Until its citizens voted to leave, the UK headed the awkward squad of countries that were uncomfortable within the EU. Has the Netherlands reluctantly assumed the role?
In June 2016, just before the British referendum, we quoted from an article in The Guardian newspaper, which suggested that citizens of the EU shared “a deep loss of faith in the competence and trustworthiness of traditional elites … When those same elites then implore their voters to trust them on the EU, the euro and immigration, many voters now think twice.” [1]
The article went on to point out that there “was a time when mainstream Dutch politicians and opinion-makers would answer breezily that the EU was a work in progress and that successful integration would simply take a generation … That self-confidence is gone…”
They then asked the crucial question that we have spent many posts answering: “What if the European project is an edifice with fatally flawed foundations?”
Now that the UK has withdrawn from the project the Dutch government is accused of taking over the British role of questioning the EU when it appears to stray from the ‘righteous’ path that it has chosen, declaring that its member states and aspiring members must follow the path according to its Treaties. The EU doesn’t apply its requirements quite so strictly to itself, nor has it got an effective answer when members choose to stray.
The recent ‘successful’ conclusion reached by EU leaders to the challenge of agreeing a budget for the next period, which includes a so-called ‘recovery package’ for states badly effected by the covid-19 pandemic includes elements that, until now, the Dutch government has resisted, notably grants to EU members and a relaxed approach to maintaining economic discipline among those who are to receive such grants.
As usual, to reach a compromise the EU had to agree a price; in particular that the Dutch and other previously firm stand-outs against grants should continue to receive their rebates from the budget. And clear proposals to link the EU funding to real respect for the rule of law were diluted in the resultant package.
Although the supplement to the budget (€390bn in grants and €360bn in loans) is intended to provide support for member countries that have suffered most from the pandemic, the money will not be available before next year, and then will be doled out over a period of further years, so it is unlikely to be sufficient to rescue already weak economies further weakened by the damage caused by locking down much of what remained of economic activity.
The funding is an order of magnitude less than federal unions like the UK and US transfer between richer and poorer parts and doesn’t start when it’s needed to address the current covid crisis. That is being left to the ECB’s bond purchases, which also rest on the shoulders of Dutch and other citizens who may not yet understand how it may affect them.
We wonder how Dutch and other EU citizens will react to the apparent climb-down by their elected leaders. After all, their tax-payers will be expected to pay for the grants and loans, over several years, and may reasonably doubt that the loans will ever be repaid. Or if they are repaid, at what cost will it be to the citizens of the receiving countries? We recall what happened to Greeks whose government gave in to the pressure from EU heavyweights to apply costly austerity packages when they were ‘rescued’ by the EU.
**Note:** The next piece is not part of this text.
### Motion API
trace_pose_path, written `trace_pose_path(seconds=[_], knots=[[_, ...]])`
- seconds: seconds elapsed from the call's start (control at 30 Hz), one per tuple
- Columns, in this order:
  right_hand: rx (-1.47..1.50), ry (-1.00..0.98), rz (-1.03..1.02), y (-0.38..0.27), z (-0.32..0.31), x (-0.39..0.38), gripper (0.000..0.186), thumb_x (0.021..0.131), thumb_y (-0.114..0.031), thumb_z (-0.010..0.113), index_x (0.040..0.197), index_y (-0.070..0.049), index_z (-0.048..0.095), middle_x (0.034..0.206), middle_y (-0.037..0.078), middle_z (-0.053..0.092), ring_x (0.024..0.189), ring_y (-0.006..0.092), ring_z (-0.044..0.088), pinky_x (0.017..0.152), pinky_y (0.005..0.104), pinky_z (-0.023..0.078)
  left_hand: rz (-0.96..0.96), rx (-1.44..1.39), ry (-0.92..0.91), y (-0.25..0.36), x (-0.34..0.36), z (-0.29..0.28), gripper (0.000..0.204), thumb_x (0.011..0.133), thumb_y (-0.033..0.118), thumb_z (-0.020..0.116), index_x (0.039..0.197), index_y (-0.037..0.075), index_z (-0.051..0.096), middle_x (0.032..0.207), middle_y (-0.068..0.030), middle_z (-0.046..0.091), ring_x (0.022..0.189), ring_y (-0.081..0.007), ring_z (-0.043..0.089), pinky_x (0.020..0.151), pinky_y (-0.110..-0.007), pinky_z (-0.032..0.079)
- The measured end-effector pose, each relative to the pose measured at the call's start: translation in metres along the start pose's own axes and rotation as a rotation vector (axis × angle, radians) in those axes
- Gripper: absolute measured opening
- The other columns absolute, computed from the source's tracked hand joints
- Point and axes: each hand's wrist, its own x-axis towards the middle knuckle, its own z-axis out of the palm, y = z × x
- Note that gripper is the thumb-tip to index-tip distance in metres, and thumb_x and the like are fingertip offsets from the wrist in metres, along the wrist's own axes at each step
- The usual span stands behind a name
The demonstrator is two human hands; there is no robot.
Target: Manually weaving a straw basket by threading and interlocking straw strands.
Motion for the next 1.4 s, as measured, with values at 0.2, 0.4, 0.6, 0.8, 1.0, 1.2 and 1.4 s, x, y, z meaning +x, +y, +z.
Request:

Given its history of ideological dedication to the underlying (if weakly disguised) federal ambition, we cannot trust the EU to be even a little bit dedicated to the needs of its citizens. Instead we expect the EU to move even faster to qualified majority voting (QMV) to overcome the annoying disability of individual country vetoes. Thus, since the federal government cannot be replaced by democratic means – through any votes by its citizens – what we expect to see is further totalitarian encroachment into the minutiae of democratic government workings as the EU continues on its chosen path to full autocracy.
British citizens were not sufficiently taken in by EU propaganda to want to remain in the project. Perhaps the Dutch will be the next to rebel, if given the chance. Or will it be from another direction, as citizens of Hungary are led into rebellion by leaders who object to the extension of QMV and the consequent loss of current veto rights?